R - Je vais vous dire une chose ! Moi, je suis en responsabilité, de part la volonté du président de la République, des questions de défense. Depuis un an, j'ai vu un chef d'État, j'ai vu un homme d'État, il a pris en ce qui concerne les dossiers dont j'ai la charge, trois décisions. En homme d'État, il a décidé de retirer nos forces d'Afghanistan, ce n'était pas facile à faire ! Ca s'est fait ! En homme d'État, il a décidé d'aller au Mali.
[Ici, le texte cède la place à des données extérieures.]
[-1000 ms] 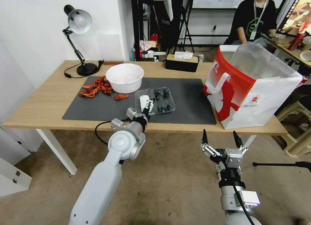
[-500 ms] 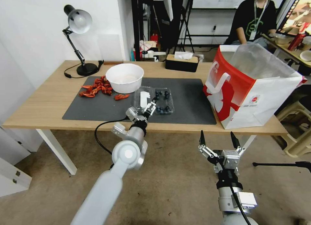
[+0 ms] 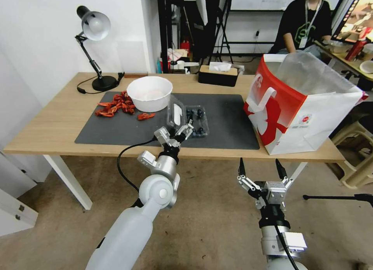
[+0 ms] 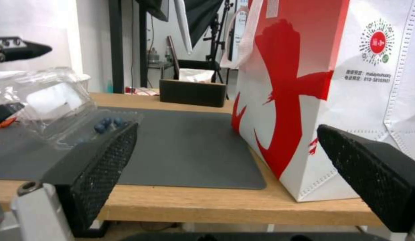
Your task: Close the takeout container lid, then place the container into the takeout bag.
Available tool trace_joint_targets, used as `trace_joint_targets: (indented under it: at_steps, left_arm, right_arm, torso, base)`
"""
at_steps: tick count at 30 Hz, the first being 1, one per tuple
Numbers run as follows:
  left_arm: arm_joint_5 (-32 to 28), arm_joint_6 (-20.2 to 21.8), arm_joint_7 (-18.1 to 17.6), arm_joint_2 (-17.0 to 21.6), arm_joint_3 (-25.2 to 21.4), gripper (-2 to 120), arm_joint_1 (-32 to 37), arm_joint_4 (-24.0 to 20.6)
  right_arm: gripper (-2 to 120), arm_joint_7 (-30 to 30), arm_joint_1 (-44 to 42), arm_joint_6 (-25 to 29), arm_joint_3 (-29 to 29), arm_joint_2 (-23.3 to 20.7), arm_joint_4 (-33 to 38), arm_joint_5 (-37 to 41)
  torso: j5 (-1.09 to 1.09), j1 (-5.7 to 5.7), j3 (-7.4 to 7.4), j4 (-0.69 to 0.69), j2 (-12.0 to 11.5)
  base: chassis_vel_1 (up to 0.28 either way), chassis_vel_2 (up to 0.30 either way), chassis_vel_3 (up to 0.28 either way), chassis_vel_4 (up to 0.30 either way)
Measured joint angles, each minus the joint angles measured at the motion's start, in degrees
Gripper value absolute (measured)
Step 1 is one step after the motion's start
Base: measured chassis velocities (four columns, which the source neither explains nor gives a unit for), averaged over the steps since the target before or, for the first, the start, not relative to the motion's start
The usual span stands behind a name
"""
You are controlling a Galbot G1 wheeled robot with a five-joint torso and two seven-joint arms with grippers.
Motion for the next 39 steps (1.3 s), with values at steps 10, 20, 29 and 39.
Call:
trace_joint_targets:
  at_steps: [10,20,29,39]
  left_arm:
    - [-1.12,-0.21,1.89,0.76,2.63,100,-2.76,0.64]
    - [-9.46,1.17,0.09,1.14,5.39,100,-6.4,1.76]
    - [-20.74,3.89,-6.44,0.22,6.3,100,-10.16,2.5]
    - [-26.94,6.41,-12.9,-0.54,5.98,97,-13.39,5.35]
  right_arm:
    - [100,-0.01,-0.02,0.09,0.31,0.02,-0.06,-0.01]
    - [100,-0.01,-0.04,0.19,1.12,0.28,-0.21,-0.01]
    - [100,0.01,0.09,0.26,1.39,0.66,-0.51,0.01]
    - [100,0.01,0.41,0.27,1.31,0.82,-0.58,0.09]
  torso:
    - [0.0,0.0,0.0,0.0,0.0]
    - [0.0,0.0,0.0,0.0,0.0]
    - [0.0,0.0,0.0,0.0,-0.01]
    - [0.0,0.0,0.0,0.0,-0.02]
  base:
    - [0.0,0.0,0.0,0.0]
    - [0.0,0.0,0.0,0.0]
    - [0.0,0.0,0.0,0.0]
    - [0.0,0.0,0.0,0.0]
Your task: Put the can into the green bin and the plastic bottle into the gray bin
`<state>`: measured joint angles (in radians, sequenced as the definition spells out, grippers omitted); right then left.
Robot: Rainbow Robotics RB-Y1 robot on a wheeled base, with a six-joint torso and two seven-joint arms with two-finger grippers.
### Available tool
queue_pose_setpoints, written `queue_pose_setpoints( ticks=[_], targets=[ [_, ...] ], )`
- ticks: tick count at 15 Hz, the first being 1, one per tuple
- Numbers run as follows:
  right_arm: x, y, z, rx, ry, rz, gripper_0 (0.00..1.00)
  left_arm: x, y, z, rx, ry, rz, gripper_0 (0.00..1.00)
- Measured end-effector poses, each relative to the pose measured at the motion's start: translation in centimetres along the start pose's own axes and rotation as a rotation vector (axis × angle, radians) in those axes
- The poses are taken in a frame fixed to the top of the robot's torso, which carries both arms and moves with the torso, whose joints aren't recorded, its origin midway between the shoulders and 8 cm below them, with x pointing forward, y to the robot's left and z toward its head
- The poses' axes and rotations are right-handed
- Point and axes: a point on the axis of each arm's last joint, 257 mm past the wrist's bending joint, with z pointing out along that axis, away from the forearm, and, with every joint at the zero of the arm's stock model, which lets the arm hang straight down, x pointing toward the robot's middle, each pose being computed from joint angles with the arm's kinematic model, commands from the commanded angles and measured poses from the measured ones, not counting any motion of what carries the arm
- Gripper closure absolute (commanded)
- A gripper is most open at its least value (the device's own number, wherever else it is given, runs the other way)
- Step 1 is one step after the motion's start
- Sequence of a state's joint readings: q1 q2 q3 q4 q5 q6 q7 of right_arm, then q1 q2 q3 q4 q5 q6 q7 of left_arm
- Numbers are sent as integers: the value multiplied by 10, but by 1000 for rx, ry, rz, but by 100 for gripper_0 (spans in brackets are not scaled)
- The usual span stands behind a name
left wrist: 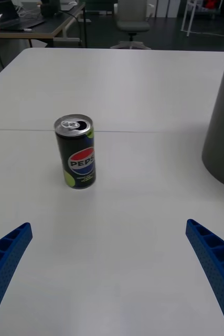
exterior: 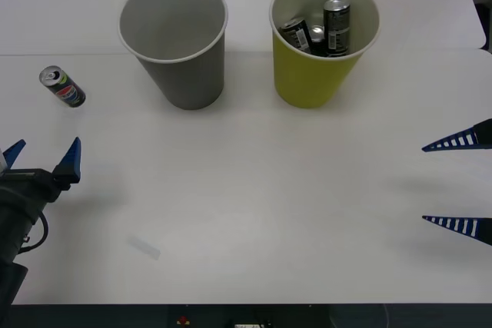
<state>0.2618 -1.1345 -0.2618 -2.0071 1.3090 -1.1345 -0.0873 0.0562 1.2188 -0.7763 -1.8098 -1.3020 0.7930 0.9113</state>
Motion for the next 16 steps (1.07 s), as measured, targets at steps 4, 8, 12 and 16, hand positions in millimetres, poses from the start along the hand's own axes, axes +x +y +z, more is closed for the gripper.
queue_pose_setpoints(
  ticks=[4, 8, 12, 16],
  targets=[
    [0, 0, 0, 0, 0, 0, 0, 10, 31, 11, -83, -19, 2, 0],
    [0, 0, 0, 0, 0, 0, 0, 13, 32, 35, -95, -23, -30, 0],
    [0, 0, 0, 0, 0, 0, 0, 15, 19, 67, -78, -17, -55, 0],
    [0, 0, 0, 0, 0, 0, 0, 12, 18, 99, -85, -16, -61, 0]
  ],
)
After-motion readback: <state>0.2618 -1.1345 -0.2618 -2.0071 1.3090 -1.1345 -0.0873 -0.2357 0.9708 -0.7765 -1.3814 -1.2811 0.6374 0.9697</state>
Ce n'était pas facile à faire ! Il l'a fait ! En homme d'État, il a décidé de maintenir, un niveau budgétaire significatif, pour la Défense, ce n'était pas facile à faire, non plus ! Il l'a fait ! François Hollande est un homme d'État.
(...)
Q - Jean-Yves Le Drian, comment expliquez-vous que dans tous les forums internationaux, sur toutes les places financières, le mot d'ordre c'est : on n'investit pas en France ?
R - Et comment expliquez-vous que lorsque je me rends à l'étranger moi-même, que je rencontre mes collègues ministres de la Défense, on me dit : bravo la France !
Q - Oui, parce que vous êtes sympa ! Parce qu'ils sont polis.
R - Non ! Comment expliquez-vous que quand je vais aux États-Unis...
Q - Ils sont courtois.
R - Il n'y a pas très longtemps... Bah ! Oui. Quand je vais aux États-Unis, il n'y a pas très longtemps, que je rencontre les chargés de sécurité à la Maison Blanche, la Maison Blanche prend le soin de faire un communiqué à la sortie de ma visite pour dire : nous sommes très heureux de la manière dont la France se comporte.
Q - C'est ça qui ramènera la croissance, les communiqués de la Maison Blanche ?
R - Donc il faut aussi rendre tout ce que disent les pays voisins à l'égard de la France et pas uniquement un forum économique avec quelques grands patrons.
Q - C'est dommage qu'on n'ait pas le temps, on vous aurait dit qu'en Syrie, Bachar Al-Assad, il a gagné la guerre.
R - Ça, moi, j'en suis moins sûr ! On pourra en reparler, moi, j'en suis moins sûr ! La situation en Syrie reste dramatique, nous continuons à soutenir la coalition nationale syrienne, nous la soutenons financièrement, nous la soutenons politiquement, nous la soutenons humanitairement, nous la soutenons aussi par des armes, même si ces armes sont non-létales. Mais nous n'arrêtons pas le soutien.